Photo: Jeenah Moon, Reuters
“The cancellation of major sporting events and the decimation of the luxury, entertainment and travel industries is delivering a hammer blow to a global advertising industry that was already reeling from years of tech-led turmoil.

What should have been a bumper year with the Euro soccer tournament, Tokyo Olympics and U.S. election looks like it could be one of the worst for ad giants WPP (WPP.L), Omnicom (OMC.N), Publicis (PUBP.PA) and IPG (IPG.N) as the economy shuts down.

Advertising executives told Reuters that clients are pulling campaigns, photo shoots for glossy magazines are off and major brands are cutting budgets to conserve cash after the outbreak upended the way consumers go about their daily lives…

‘This is a very sudden, immediate and significant hit to people’s revenue and bottom line. A lot of people will go to the wall as a result of it,’ Michael Moszynski, chief executive and founder of the LONDON Advertising agency, told Reuters.

‘All the media agencies globally are being told by their clients to cancel their spend.’

The sudden withdrawal of a chunk of the $600 billon of pure advertising money that goes via agencies onto media platforms such as Facebook (FB.O) and Google (GOOGL.O), broadcasters, magazines and billboards will be felt far and wide.

While the industry has faced crises before, including 9/11 and the 2008 crash, the rapid spread of coronavirus through every continent and every sector poses an unprecedented threat.

‘You don’t advertise for flights that don’t exist,’ Brian Wieser, an executive at WPP’s Group M media buying arm, told Reuters. ‘If you can avoid it you will stop the spend.’

WPP, the world’s biggest advertising group with more than 130,000 employees, traditionally keeps its staffing levels in line with revenue growth.

It has already been through two years of pain as clients started placing ads directly on major tech platforms and others took some digital advertising inhouse. Its shares have fallen 54% in the last three months, the worst hit of the four groups.

REVENUES SHRINK The global fallout can be seen first in China where the virus emerged. Its biggest search engine Baidu predicted sales from advertising could fall by up to 18% in the first quarter.

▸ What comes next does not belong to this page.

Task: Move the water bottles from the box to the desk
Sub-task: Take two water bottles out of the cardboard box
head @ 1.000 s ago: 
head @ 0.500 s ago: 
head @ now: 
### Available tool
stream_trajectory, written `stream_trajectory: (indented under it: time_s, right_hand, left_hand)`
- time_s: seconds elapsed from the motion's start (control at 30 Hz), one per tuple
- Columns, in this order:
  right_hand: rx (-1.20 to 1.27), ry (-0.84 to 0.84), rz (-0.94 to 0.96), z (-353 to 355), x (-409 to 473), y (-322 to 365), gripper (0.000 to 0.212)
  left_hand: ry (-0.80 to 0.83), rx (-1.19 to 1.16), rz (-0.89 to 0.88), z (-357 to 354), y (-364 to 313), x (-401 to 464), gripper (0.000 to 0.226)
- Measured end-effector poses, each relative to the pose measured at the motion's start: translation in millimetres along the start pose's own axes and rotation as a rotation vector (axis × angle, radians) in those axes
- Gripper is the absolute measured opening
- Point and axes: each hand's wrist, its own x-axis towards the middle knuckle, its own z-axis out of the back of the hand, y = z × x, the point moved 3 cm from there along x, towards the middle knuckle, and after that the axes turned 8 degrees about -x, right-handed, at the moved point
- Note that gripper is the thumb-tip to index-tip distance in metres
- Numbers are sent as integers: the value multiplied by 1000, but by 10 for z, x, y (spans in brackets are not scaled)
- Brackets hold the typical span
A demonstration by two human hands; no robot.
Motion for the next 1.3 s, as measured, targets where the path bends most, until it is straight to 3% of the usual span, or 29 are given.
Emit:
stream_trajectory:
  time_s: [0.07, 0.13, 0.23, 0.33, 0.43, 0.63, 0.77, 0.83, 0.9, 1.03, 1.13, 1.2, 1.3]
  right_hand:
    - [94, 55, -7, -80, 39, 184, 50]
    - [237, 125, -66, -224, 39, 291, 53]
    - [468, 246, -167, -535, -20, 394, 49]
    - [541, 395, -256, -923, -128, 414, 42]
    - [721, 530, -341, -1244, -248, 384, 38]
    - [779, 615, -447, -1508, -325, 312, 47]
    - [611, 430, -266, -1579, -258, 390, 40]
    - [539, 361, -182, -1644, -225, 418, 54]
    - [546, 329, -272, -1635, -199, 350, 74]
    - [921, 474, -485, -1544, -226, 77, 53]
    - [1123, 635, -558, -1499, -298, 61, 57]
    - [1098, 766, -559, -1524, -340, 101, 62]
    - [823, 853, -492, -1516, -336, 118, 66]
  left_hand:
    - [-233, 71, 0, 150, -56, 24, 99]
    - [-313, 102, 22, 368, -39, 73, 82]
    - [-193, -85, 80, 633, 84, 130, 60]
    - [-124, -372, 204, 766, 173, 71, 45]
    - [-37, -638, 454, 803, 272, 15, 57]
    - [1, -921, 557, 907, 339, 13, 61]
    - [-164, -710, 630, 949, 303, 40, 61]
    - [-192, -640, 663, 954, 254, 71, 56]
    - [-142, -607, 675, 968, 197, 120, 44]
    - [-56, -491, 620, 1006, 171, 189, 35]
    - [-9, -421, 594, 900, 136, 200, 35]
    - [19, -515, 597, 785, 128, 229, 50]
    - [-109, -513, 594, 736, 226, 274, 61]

In the United States the New York Times has forecast a fall in quarterly total advertising revenue in the mid teens due to a slowdown in international and domestic advertising bookings.

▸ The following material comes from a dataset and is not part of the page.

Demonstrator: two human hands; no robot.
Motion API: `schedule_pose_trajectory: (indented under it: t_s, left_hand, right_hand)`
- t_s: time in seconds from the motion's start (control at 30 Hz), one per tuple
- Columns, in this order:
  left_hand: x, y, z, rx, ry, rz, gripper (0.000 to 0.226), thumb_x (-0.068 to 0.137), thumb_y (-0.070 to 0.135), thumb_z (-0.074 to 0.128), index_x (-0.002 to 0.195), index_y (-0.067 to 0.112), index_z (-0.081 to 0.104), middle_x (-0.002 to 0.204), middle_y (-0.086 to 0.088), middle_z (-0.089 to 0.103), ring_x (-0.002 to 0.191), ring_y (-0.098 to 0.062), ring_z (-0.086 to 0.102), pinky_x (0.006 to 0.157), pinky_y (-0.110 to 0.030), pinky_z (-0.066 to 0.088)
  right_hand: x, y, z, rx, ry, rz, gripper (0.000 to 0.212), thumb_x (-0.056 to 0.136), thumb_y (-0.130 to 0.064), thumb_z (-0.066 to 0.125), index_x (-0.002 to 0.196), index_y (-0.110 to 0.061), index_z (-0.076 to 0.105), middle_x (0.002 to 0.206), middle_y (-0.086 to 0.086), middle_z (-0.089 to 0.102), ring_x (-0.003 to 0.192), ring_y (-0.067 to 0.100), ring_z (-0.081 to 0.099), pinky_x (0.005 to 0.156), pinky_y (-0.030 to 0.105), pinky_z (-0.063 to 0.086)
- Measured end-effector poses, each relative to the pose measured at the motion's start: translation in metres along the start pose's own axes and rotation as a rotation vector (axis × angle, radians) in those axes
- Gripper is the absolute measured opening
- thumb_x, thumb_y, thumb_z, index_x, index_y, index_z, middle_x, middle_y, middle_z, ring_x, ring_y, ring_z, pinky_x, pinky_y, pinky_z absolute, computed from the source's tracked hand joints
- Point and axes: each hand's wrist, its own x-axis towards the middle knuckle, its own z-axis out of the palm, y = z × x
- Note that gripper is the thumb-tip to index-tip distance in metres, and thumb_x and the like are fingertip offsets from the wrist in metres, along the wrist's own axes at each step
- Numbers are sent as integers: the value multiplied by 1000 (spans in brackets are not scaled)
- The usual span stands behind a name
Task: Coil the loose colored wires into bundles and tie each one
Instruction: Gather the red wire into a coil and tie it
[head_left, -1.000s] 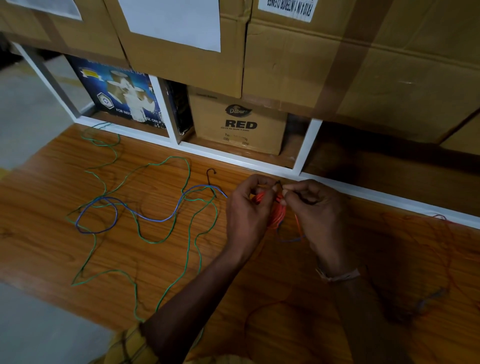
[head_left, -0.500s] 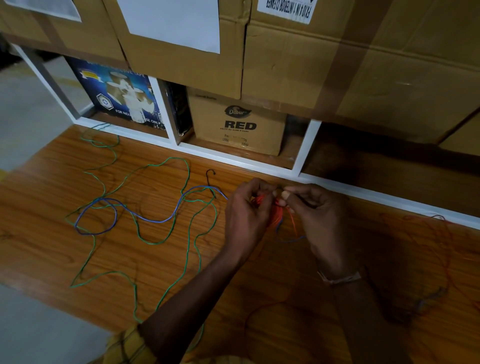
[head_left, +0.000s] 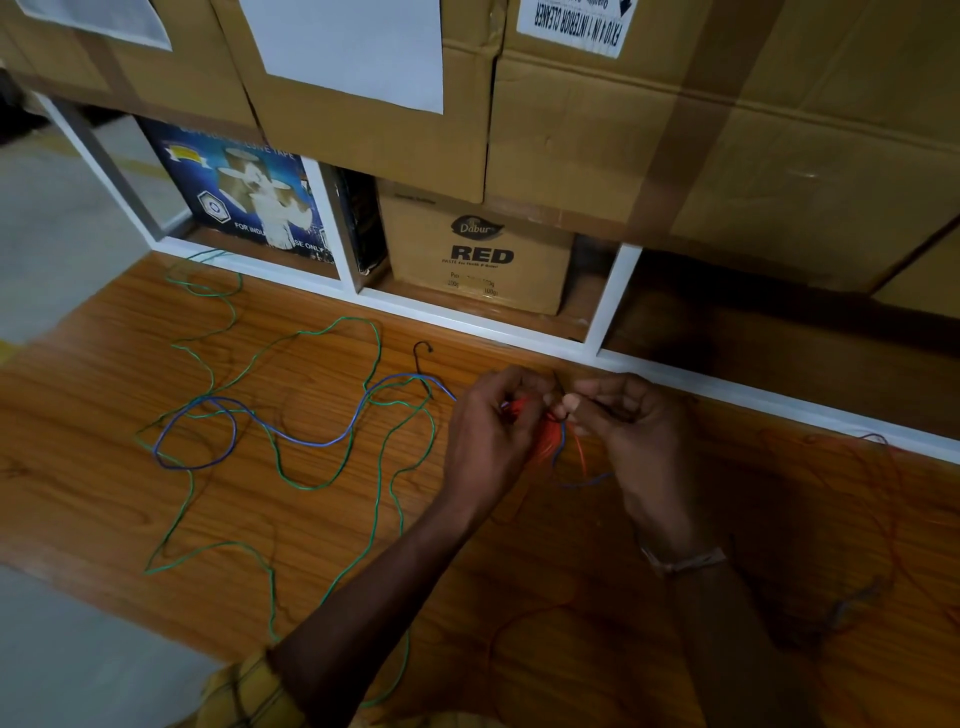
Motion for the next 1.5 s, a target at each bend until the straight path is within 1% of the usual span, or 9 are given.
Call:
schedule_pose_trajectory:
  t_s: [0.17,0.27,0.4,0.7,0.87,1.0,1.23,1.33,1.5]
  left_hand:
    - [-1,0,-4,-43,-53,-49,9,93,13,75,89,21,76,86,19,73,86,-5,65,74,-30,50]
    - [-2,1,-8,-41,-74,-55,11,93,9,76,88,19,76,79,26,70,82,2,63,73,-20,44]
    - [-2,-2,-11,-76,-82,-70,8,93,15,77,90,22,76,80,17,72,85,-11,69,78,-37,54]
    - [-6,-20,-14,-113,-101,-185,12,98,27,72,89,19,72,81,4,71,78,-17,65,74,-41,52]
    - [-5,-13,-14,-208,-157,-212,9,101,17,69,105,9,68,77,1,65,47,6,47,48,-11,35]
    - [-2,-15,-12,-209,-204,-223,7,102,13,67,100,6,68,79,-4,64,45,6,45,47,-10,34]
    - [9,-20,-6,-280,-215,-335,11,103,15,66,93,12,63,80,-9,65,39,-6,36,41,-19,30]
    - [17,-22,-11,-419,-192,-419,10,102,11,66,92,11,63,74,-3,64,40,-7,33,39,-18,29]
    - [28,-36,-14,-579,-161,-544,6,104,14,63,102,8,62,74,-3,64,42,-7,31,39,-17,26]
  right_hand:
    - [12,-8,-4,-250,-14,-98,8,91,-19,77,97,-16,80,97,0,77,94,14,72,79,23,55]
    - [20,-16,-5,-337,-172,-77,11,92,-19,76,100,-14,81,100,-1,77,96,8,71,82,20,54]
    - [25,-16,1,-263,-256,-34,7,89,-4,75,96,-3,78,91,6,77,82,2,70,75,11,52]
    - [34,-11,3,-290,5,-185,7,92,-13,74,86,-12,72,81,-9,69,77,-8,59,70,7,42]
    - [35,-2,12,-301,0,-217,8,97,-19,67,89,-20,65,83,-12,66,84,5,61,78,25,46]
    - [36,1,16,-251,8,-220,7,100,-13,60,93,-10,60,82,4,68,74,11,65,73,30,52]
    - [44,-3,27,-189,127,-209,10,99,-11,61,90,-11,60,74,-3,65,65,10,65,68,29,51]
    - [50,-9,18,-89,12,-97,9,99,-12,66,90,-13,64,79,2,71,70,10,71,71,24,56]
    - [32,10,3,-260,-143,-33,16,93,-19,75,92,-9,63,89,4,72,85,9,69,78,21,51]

And in Europe, broadcasters such as Germany’s RTL (RRTL.DE) and Britain’s ITV (ITV.L) have been hit by the departure of big advertisers such as cruise companies and airlines.

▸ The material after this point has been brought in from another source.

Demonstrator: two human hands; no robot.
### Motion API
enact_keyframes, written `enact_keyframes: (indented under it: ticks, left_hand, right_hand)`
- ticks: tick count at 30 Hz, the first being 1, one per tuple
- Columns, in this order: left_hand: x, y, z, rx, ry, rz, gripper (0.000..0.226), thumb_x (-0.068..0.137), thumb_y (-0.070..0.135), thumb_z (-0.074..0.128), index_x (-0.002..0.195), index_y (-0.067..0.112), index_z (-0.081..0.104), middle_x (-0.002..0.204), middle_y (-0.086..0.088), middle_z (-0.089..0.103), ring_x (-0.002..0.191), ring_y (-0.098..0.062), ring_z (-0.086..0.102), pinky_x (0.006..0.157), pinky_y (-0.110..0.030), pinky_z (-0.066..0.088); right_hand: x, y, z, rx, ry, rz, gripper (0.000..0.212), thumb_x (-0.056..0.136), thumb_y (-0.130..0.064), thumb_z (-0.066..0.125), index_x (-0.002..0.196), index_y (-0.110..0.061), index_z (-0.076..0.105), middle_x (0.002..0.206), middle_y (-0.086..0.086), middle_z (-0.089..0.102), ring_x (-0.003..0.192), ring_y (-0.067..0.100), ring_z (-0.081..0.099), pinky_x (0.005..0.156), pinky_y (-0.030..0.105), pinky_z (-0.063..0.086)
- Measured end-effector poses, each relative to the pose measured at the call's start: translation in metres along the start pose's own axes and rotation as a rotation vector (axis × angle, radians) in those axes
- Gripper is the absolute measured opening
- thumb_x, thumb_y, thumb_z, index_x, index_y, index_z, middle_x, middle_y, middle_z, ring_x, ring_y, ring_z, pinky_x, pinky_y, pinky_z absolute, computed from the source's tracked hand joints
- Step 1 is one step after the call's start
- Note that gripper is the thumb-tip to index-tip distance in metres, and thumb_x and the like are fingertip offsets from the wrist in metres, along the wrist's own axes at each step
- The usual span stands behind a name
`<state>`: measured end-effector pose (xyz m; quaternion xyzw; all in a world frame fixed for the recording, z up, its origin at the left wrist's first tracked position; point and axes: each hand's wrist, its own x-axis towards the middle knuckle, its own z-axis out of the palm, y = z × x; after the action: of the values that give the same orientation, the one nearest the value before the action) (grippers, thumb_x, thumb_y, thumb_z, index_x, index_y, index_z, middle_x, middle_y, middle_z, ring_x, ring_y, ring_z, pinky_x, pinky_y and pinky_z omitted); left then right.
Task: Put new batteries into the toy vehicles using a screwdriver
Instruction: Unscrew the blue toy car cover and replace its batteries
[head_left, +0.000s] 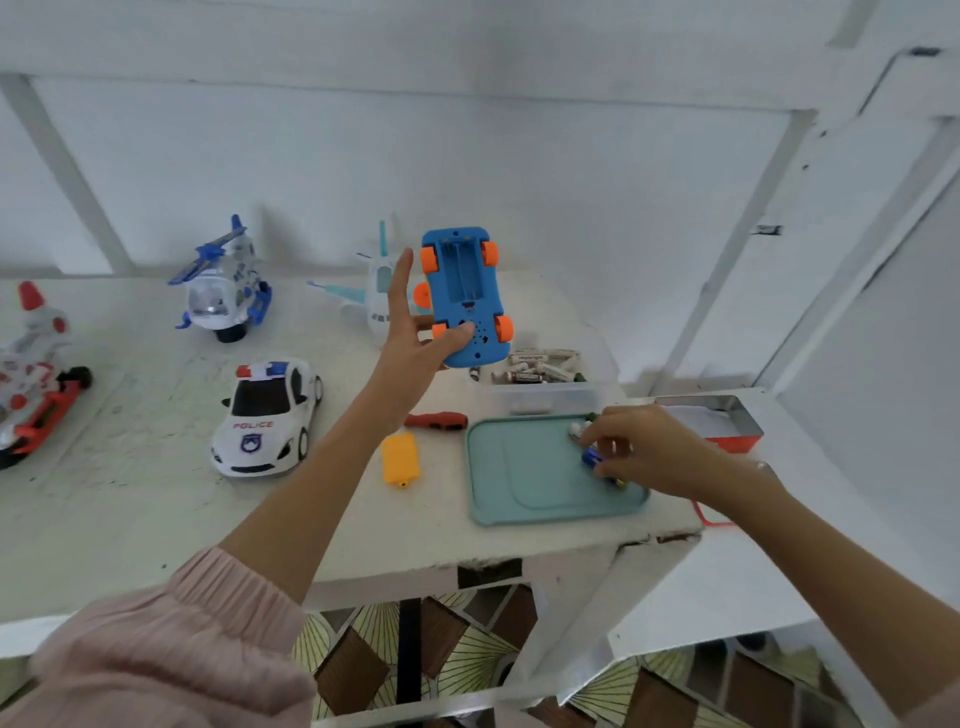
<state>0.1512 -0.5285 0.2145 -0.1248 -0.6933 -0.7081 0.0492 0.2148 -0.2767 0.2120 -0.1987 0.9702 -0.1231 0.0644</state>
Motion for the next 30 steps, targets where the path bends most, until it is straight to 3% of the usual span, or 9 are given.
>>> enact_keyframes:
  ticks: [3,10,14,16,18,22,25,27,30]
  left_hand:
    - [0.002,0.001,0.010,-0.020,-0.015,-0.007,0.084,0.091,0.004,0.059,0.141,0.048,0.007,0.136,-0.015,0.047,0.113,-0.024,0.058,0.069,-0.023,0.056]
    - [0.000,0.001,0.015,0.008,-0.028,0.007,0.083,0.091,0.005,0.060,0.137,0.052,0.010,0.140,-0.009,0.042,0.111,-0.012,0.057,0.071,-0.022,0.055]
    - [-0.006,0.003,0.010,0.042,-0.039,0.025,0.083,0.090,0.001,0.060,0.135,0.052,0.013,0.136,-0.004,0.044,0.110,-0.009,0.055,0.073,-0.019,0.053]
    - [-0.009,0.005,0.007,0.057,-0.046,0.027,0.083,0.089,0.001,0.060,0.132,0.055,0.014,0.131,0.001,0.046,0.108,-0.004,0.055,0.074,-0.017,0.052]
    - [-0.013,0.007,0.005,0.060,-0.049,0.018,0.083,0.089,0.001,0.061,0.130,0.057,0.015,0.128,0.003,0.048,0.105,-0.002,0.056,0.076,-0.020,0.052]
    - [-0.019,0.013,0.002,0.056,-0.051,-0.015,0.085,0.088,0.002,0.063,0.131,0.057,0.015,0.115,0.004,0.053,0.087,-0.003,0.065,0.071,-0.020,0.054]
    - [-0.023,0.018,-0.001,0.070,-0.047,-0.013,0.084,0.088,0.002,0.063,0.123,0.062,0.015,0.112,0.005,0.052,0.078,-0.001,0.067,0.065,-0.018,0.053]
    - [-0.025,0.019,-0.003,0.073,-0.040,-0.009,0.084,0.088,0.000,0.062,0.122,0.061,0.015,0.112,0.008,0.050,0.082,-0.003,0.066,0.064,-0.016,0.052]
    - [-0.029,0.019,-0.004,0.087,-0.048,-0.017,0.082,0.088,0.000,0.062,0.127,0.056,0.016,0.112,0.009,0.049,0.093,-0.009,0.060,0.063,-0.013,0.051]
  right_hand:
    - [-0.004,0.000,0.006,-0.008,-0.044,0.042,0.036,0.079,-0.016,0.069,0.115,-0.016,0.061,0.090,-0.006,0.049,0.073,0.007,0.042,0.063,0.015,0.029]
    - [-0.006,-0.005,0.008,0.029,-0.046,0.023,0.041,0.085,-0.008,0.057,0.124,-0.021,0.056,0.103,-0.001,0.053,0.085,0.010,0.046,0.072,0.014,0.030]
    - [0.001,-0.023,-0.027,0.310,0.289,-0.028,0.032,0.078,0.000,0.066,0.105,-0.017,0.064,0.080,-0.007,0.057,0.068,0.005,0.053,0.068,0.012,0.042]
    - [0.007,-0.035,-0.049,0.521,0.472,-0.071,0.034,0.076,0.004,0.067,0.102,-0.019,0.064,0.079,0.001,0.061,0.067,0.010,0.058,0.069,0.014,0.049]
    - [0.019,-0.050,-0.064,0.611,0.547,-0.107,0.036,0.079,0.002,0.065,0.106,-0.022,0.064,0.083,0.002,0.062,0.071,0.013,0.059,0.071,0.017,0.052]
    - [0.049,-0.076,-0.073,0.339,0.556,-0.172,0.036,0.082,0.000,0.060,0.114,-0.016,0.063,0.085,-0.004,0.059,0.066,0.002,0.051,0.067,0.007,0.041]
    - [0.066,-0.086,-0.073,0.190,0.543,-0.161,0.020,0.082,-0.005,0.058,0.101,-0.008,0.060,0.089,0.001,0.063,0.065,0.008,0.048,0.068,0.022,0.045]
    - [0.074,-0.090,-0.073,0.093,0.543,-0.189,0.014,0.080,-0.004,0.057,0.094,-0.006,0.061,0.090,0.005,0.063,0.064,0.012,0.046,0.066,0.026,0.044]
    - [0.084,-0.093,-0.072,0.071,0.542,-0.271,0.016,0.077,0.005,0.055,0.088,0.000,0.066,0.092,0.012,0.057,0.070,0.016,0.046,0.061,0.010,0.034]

The postponement of the James Bond movie and the Euro 2020 championship will hit sponsorship, pure advertising and the dated 2020 merchandise that had already been made.

Around the world, outdoor advertising is being particularly hit as consumers stay at home. As luxury fashion sales plunge the companies are still paying for billboards in airports that are largely empty. Some glossy magazines could also fail.

William Eccleshare, the Worldwide head of one of the biggest outdoor groups, Clear Channel Outdoor Holdings, said some advertisers had pulled out of the medium in countries that were shut down while others delayed bookings.

He told Reuters they would negotiate cancellations with both the landlords they rent the space from, and the advertisers who pay to use it. ‘We show flexibility where appropriate but it’s judged on a case by case basis,’ he said.

The pain will also be felt early in the digital market dominated by Alphabet Inc’s (GOOGL.O) Google and Facebook (FB.O) where spending is more easily adjustable.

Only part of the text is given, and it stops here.